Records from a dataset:
---*---

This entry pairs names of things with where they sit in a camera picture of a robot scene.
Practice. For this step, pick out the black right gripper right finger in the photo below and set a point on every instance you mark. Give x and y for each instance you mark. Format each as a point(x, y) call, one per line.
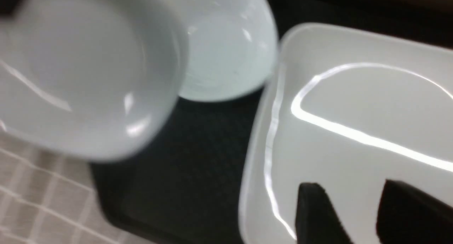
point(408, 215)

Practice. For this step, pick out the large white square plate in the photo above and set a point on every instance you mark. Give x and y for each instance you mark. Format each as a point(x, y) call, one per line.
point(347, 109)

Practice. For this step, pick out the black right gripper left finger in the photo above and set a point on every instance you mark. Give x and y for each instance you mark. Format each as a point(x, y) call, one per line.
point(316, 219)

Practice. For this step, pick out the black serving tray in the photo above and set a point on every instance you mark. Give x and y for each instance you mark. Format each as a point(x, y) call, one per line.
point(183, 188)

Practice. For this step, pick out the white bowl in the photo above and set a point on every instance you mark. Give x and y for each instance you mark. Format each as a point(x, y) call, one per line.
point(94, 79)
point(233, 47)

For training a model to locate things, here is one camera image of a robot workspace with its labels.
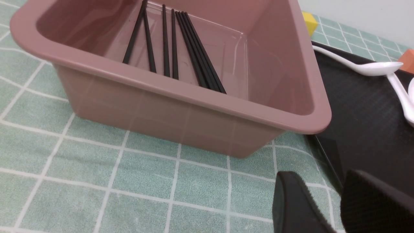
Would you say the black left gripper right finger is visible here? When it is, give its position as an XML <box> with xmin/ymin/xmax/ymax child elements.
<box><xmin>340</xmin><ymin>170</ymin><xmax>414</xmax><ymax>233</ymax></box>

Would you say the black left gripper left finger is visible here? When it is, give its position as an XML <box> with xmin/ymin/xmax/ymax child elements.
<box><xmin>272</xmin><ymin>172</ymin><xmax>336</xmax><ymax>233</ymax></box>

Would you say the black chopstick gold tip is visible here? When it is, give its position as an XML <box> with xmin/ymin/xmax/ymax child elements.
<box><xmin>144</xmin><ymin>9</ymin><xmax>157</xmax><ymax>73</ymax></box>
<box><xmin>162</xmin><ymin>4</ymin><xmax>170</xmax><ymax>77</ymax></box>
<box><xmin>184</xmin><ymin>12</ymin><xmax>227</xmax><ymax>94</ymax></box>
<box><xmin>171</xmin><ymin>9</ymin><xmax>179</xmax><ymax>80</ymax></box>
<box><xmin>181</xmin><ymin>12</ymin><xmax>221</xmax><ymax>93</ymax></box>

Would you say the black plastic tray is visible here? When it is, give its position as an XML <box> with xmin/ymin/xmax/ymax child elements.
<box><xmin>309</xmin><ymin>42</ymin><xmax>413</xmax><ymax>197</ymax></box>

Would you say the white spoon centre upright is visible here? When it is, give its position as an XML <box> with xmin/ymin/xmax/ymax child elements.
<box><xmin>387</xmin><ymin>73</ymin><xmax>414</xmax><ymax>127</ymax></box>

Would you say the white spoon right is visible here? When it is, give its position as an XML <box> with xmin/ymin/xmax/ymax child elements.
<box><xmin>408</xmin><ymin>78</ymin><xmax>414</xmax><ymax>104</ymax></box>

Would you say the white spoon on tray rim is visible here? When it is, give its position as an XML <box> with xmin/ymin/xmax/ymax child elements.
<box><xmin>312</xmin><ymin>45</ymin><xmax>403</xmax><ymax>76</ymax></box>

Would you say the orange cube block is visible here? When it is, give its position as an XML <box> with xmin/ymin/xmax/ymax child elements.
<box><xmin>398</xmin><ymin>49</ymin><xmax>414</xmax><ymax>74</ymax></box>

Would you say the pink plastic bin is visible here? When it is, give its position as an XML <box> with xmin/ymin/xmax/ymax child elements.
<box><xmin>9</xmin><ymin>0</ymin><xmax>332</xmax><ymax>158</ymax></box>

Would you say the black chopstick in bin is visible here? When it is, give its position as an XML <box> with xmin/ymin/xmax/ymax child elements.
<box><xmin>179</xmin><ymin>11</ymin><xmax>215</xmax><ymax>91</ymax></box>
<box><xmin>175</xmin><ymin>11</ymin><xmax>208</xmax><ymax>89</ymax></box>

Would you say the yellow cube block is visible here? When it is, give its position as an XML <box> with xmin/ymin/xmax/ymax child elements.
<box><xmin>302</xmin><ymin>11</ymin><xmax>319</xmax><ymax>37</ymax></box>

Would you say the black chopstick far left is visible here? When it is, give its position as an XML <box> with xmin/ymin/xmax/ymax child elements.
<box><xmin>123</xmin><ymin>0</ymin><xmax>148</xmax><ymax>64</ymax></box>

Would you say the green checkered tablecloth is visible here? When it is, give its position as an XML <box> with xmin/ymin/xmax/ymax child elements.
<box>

---*---

Exercise instructions:
Check the data above and report how many lines include the word "things", using a bare number.

Reply:
2